Correspondence to:Sun-Yup Shim,        shimsy@scnu.ac.kr

These authors equally contributed to this work.

Received: October 11, 2023; Revised: October 31, 2023; Accepted: November 8, 2023

Abstract

Basophils and mast cells are specialized effector cells in allergic reactions. Haliotis discus hannai (abalone), is valuable seafood. Abalone male viscera, which has a brownish color and has not been previously reported to show anti-allergic activities, was extracted with acetone. Six different acetone/hexane fractions (0, 10, 20, 30, 40, and 100%) were obtained using a silica column via β-hexosaminidase release inhibitory activity-guided selection in phorbol myristate acetate and a calcium ionophore, A23187 (PMACI)-induced human basophils, KU812F cells. The 40% acetone/hexane fraction (A40) exhibited the strongest inhibition of PMACI-induced-β-hexosaminidase release. This fraction dose-dependently inhibited reactive oxygen species (ROS) production and calcium mobilization without cytotoxicity. Western blot analysis revealed that A40 down-regulated PMACI-induced MAPK (ERK 1/2, p-38, and JNK) phosphorylation, and the NF-κB translocation from the cytosol to membrane. Moreover, A40 inhibited PMACI-induced interleukin (IL)-1β, IL-6, and IL-8 production. Anti-allergic activities of A40 were confirmed based on inhibitory effects on IL-4 and tumor necrosis factor alpha (TNF-α) production in compound (com) 48/80-induced rat basophilic leukemia (RBL)-2H3 cells. A40 inhibited β-hexosaminidase release and cytokine production such as IL-4 and TNF-α produced by com 48/80-stimulated RBL-2H3 cells. Furthermore, it’s fraction attenuated the IgE/DNP-induced passive cutaneous anaphylaxis (PCA) reaction in the ears of BALB/c mice. Our results suggest that abalone contains the active fraction, A40 is a potent therapeutic and functional material to treat allergic diseases.

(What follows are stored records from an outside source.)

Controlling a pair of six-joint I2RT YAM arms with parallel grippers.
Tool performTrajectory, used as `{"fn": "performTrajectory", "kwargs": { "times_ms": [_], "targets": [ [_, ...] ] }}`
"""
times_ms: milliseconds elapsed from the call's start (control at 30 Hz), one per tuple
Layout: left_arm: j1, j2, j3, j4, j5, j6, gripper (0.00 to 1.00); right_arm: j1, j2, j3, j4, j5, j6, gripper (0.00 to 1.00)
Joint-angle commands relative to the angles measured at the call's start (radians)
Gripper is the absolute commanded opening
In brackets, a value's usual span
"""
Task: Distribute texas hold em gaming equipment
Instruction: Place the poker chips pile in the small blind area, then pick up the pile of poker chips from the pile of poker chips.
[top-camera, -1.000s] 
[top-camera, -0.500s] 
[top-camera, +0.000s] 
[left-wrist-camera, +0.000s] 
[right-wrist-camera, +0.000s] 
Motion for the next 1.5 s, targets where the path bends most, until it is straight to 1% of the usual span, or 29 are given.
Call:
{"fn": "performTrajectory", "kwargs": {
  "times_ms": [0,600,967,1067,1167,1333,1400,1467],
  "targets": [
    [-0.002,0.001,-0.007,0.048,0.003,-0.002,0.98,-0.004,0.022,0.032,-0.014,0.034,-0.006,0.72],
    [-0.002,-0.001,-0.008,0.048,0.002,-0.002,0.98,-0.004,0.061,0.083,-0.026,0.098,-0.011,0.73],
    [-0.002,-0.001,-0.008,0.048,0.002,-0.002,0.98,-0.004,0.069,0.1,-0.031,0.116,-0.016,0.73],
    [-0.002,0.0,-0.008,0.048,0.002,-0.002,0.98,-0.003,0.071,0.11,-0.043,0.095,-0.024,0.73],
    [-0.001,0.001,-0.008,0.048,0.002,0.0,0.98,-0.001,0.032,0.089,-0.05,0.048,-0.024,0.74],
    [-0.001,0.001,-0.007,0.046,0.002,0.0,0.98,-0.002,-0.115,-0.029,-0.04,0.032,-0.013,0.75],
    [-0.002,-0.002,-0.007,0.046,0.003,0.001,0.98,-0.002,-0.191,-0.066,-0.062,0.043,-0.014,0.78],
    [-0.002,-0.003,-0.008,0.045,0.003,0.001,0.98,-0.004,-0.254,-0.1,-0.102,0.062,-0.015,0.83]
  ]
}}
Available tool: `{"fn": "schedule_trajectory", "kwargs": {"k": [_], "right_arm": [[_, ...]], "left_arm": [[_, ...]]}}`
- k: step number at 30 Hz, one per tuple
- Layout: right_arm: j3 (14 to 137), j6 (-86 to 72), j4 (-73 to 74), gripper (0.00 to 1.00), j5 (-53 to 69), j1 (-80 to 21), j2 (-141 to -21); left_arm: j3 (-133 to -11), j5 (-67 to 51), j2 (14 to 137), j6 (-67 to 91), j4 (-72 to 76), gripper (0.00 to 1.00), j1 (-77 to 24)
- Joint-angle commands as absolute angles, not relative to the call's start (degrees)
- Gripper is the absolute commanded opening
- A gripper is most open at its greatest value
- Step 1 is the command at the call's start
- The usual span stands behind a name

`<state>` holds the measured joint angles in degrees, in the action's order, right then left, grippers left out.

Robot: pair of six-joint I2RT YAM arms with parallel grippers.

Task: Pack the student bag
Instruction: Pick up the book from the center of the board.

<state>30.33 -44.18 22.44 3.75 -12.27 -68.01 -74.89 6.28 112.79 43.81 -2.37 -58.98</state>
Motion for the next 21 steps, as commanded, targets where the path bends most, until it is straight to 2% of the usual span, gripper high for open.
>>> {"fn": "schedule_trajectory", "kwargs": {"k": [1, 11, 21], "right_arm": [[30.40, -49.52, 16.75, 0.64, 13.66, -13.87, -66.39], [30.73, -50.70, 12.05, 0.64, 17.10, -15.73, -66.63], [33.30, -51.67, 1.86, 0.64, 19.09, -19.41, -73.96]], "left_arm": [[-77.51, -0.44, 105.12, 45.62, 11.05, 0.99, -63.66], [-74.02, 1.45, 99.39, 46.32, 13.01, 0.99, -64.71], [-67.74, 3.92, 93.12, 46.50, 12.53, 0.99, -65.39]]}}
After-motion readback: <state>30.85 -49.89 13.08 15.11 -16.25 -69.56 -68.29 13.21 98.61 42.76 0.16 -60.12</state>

Keywords: Abalone male viscera, basophils, anaphylaxis, NF-&kappa,B, cytokine

Introduction

Allergic diseases have become an important public health problem worldwide as individuals develop allergic disorders manifesting as allergic rhinitis or food allergy. These conditions are related to the development of multiple chronic degenerative diseases involving atopic dermatitis, chronic-obstructive pulmonary disease, and chronic asthma, however, an effective treatment for these diseases has not been developed yet [1-3].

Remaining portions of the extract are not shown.